▶ The problem
Please restate, exactly as written, the lines running from the beginning of the material through the line that has "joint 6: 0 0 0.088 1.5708" in it.
[[ Provided records, beginning ]]
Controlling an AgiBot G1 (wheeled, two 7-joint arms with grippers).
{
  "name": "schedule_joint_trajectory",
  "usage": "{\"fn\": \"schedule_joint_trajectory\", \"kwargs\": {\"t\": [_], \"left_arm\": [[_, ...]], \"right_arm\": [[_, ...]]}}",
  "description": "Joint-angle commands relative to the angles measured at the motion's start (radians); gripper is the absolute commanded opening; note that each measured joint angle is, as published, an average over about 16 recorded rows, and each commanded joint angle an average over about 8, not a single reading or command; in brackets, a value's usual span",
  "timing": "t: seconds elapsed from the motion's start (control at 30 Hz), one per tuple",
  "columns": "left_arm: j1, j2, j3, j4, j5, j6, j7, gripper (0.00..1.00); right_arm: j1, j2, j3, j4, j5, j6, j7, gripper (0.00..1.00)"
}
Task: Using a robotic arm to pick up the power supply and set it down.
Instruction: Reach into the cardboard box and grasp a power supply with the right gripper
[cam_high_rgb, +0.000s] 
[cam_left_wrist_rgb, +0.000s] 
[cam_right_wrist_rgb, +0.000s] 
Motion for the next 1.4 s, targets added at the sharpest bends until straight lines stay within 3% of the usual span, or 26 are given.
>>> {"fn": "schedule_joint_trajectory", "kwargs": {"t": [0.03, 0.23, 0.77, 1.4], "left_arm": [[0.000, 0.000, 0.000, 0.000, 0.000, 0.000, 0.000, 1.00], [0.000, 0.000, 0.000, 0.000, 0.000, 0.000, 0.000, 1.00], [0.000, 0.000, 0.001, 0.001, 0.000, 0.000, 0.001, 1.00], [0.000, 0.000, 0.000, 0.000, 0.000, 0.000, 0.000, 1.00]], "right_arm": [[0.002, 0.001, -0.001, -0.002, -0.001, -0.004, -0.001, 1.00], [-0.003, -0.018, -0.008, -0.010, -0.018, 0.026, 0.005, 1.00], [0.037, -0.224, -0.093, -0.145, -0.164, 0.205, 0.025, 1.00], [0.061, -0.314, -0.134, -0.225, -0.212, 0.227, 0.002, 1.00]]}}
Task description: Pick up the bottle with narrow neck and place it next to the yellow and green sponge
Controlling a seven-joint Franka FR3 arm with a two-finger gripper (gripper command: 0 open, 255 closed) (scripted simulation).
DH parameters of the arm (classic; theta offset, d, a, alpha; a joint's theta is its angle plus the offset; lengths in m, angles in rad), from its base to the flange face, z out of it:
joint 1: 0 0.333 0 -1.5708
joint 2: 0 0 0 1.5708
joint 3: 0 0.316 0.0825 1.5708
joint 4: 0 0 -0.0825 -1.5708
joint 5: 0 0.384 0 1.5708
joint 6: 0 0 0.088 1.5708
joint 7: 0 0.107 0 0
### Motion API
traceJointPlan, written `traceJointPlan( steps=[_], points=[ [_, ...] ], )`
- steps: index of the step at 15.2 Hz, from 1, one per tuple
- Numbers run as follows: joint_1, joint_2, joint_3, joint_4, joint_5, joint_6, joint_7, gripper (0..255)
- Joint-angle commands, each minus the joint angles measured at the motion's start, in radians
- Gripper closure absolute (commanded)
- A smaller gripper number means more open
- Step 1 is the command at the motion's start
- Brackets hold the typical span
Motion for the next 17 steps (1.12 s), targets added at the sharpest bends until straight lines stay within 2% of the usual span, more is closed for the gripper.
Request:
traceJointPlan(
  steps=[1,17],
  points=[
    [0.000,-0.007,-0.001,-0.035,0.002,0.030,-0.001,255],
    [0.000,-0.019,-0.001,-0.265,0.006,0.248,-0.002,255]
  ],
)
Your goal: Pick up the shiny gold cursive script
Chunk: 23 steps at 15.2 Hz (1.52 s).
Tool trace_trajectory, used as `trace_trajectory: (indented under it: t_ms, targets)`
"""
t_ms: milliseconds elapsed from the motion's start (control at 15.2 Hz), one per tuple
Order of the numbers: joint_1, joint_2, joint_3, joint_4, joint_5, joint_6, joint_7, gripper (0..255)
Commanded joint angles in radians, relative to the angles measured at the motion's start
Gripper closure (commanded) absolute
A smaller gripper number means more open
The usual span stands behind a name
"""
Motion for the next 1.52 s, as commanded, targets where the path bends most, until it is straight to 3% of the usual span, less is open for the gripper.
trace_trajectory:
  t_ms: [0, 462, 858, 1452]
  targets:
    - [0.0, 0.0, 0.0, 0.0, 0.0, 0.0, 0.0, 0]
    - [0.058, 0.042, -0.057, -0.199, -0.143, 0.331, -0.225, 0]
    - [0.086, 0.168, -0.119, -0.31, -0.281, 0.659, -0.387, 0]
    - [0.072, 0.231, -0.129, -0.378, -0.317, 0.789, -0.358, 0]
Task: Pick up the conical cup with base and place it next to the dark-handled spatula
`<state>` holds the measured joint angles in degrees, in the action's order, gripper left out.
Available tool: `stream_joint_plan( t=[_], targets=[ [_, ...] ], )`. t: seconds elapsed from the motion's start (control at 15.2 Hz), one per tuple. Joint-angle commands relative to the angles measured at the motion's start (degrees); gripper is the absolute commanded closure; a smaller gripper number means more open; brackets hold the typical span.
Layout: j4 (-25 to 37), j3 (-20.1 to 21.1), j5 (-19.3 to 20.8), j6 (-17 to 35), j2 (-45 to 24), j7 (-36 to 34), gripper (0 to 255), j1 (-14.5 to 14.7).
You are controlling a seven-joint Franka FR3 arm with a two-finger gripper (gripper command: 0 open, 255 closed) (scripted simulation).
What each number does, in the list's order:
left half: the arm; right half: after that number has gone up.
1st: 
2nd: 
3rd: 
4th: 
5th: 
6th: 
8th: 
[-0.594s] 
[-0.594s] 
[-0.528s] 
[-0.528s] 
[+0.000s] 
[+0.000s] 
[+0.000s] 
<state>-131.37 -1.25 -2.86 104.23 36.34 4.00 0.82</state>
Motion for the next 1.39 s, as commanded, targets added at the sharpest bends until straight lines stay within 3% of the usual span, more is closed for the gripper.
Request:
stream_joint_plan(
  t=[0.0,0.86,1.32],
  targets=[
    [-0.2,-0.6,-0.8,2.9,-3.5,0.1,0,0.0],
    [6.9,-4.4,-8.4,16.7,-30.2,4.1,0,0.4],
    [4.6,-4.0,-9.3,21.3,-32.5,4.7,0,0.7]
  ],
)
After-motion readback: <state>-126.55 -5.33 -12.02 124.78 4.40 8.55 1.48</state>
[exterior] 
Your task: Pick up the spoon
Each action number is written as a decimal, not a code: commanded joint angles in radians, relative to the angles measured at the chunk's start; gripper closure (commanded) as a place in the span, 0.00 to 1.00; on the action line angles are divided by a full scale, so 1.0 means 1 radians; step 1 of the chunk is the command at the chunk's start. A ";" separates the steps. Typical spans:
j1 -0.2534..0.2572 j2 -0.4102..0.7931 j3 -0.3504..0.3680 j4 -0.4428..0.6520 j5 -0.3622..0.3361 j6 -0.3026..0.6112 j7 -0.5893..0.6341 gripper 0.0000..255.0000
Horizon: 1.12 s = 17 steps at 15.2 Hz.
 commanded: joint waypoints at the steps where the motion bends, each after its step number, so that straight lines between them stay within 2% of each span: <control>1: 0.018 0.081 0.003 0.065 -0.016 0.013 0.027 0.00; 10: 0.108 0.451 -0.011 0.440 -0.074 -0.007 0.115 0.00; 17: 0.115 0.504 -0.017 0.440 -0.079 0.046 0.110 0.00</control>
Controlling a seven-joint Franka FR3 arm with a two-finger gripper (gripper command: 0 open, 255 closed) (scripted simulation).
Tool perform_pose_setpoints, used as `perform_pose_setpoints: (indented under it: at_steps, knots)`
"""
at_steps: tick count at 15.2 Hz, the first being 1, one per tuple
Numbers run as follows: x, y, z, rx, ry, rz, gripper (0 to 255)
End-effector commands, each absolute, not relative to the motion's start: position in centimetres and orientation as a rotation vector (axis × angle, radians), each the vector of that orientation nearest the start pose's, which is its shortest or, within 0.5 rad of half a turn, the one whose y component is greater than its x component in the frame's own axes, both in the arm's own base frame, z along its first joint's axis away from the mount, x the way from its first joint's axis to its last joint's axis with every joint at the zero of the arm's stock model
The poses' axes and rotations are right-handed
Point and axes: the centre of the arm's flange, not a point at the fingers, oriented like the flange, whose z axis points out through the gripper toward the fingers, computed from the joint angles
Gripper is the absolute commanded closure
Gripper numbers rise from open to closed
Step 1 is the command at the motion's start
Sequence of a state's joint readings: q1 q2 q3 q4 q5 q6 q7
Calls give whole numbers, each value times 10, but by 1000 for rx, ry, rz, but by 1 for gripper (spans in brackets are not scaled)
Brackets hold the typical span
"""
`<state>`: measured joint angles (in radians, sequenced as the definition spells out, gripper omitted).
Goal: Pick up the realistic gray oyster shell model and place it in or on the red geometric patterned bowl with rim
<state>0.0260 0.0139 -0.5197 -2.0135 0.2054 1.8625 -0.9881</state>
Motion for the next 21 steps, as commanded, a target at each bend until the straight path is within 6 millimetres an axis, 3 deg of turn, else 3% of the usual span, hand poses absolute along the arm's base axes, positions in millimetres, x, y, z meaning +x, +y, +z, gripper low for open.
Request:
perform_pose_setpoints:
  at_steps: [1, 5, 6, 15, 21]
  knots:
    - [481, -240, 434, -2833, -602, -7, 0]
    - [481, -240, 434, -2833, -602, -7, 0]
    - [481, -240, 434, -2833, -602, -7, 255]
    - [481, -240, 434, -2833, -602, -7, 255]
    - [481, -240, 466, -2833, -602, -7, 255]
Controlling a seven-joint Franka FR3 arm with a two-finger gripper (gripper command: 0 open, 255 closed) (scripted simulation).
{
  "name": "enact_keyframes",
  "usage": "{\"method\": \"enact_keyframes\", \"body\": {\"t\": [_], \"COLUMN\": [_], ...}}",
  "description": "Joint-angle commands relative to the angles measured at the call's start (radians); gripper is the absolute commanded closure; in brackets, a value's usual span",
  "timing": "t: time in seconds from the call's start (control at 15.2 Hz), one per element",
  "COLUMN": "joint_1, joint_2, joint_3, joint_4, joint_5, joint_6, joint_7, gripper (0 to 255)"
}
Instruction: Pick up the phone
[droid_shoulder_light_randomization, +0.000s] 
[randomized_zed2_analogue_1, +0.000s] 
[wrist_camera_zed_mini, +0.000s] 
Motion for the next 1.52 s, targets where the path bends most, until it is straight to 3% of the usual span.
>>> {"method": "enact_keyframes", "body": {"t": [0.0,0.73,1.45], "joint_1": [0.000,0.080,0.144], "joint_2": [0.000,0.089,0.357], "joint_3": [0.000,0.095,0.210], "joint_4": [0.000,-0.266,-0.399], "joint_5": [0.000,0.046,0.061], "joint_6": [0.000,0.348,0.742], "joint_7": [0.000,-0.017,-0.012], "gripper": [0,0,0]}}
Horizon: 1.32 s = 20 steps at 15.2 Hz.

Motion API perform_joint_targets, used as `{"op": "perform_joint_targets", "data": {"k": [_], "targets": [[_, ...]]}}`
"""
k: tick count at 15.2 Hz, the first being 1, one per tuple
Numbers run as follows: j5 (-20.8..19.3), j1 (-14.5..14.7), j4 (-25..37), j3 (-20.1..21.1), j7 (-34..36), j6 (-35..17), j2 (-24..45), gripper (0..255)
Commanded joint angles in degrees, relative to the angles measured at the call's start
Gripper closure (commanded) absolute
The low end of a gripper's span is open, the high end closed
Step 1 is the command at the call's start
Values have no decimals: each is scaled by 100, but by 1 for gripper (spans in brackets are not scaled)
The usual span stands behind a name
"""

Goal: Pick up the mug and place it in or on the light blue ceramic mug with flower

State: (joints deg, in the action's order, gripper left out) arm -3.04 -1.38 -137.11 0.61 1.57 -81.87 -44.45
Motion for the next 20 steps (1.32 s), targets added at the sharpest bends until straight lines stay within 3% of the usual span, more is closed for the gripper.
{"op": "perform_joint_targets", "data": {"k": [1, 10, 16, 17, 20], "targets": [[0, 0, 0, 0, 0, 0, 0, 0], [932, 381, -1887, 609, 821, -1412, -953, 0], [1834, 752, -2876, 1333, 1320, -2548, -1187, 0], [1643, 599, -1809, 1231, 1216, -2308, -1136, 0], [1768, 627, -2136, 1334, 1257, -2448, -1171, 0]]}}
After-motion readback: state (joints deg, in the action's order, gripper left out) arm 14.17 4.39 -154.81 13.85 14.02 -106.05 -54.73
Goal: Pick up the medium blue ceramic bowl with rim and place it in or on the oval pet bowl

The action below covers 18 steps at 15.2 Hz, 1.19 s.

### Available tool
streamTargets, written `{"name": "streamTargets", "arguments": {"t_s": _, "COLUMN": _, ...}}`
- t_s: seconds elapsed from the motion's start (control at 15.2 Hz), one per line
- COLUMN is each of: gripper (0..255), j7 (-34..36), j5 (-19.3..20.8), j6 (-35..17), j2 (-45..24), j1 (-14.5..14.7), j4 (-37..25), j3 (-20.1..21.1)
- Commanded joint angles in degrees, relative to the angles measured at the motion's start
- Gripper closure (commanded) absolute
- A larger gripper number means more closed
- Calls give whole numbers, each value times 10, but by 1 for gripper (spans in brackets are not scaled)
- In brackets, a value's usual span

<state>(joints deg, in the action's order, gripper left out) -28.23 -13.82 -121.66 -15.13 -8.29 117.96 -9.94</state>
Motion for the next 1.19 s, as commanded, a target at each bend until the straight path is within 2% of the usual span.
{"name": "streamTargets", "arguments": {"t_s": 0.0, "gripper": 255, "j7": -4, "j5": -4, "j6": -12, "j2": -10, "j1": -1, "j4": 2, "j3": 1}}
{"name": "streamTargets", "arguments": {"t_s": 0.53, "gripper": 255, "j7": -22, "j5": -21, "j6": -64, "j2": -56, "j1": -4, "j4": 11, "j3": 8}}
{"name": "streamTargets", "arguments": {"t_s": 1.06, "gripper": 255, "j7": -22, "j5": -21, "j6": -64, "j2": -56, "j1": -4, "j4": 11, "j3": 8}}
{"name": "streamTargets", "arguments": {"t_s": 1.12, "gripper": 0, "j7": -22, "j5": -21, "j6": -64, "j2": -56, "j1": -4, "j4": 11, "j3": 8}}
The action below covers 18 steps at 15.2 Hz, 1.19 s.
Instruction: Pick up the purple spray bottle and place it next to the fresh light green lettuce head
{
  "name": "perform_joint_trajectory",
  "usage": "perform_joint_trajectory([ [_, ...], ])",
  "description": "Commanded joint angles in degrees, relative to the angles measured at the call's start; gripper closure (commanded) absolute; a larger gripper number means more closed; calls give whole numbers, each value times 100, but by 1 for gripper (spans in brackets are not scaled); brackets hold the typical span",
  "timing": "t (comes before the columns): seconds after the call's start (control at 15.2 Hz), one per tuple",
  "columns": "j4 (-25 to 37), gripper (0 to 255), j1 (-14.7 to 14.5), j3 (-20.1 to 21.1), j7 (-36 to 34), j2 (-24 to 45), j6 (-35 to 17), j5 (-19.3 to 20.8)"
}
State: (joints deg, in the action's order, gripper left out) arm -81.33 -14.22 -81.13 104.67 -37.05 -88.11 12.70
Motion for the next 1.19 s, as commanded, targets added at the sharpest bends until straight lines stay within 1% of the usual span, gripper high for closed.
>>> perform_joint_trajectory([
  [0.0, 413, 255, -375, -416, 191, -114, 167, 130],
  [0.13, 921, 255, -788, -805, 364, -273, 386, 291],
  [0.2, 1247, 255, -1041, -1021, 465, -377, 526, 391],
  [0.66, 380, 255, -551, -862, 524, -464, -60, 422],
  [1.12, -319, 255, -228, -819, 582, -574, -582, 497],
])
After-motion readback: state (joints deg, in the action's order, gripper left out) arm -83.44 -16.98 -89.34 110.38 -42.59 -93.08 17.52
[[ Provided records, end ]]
▶ Task output
Controlling an AgiBot G1 (wheeled, two 7-joint arms with grippers).
{
  "name": "schedule_joint_trajectory",
  "usage": "{\"fn\": \"schedule_joint_trajectory\", \"kwargs\": {\"t\": [_], \"left_arm\": [[_, ...]], \"right_arm\": [[_, ...]]}}",
  "description": "Joint-angle commands relative to the angles measured at the motion's start (radians); gripper is the absolute commanded opening; note that each measured joint angle is, as published, an average over about 16 recorded rows, and each commanded joint angle an average over about 8, not a single reading or command; in brackets, a value's usual span",
  "timing": "t: seconds elapsed from the motion's start (control at 30 Hz), one per tuple",
  "columns": "left_arm: j1, j2, j3, j4, j5, j6, j7, gripper (0.00..1.00); right_arm: j1, j2, j3, j4, j5, j6, j7, gripper (0.00..1.00)"
}
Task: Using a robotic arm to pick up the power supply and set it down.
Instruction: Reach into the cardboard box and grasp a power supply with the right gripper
[cam_high_rgb, +0.000s] 
[cam_left_wrist_rgb, +0.000s] 
[cam_right_wrist_rgb, +0.000s] 
Motion for the next 1.4 s, targets added at the sharpest bends until straight lines stay within 3% of the usual span, or 26 are given.
>>> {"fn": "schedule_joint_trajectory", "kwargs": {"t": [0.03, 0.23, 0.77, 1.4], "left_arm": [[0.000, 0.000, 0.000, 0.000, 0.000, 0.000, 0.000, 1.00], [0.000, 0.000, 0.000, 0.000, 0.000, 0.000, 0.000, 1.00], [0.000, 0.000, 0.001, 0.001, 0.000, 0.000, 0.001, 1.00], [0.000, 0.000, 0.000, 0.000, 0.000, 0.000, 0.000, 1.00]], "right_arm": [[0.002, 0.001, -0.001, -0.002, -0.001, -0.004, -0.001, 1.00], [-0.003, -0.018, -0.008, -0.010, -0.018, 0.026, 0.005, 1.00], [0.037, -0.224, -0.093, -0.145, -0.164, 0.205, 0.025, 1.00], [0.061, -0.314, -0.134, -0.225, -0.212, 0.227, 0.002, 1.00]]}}
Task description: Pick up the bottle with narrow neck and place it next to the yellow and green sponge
Controlling a seven-joint Franka FR3 arm with a two-finger gripper (gripper command: 0 open, 255 closed) (scripted simulation).
DH parameters of the arm (classic; theta offset, d, a, alpha; a joint's theta is its angle plus the offset; lengths in m, angles in rad), from its base to the flange face, z out of it:
joint 1: 0 0.333 0 -1.5708
joint 2: 0 0 0 1.5708
joint 3: 0 0.316 0.0825 1.5708
joint 4: 0 0 -0.0825 -1.5708
joint 5: 0 0.384 0 1.5708
joint 6: 0 0 0.088 1.5708

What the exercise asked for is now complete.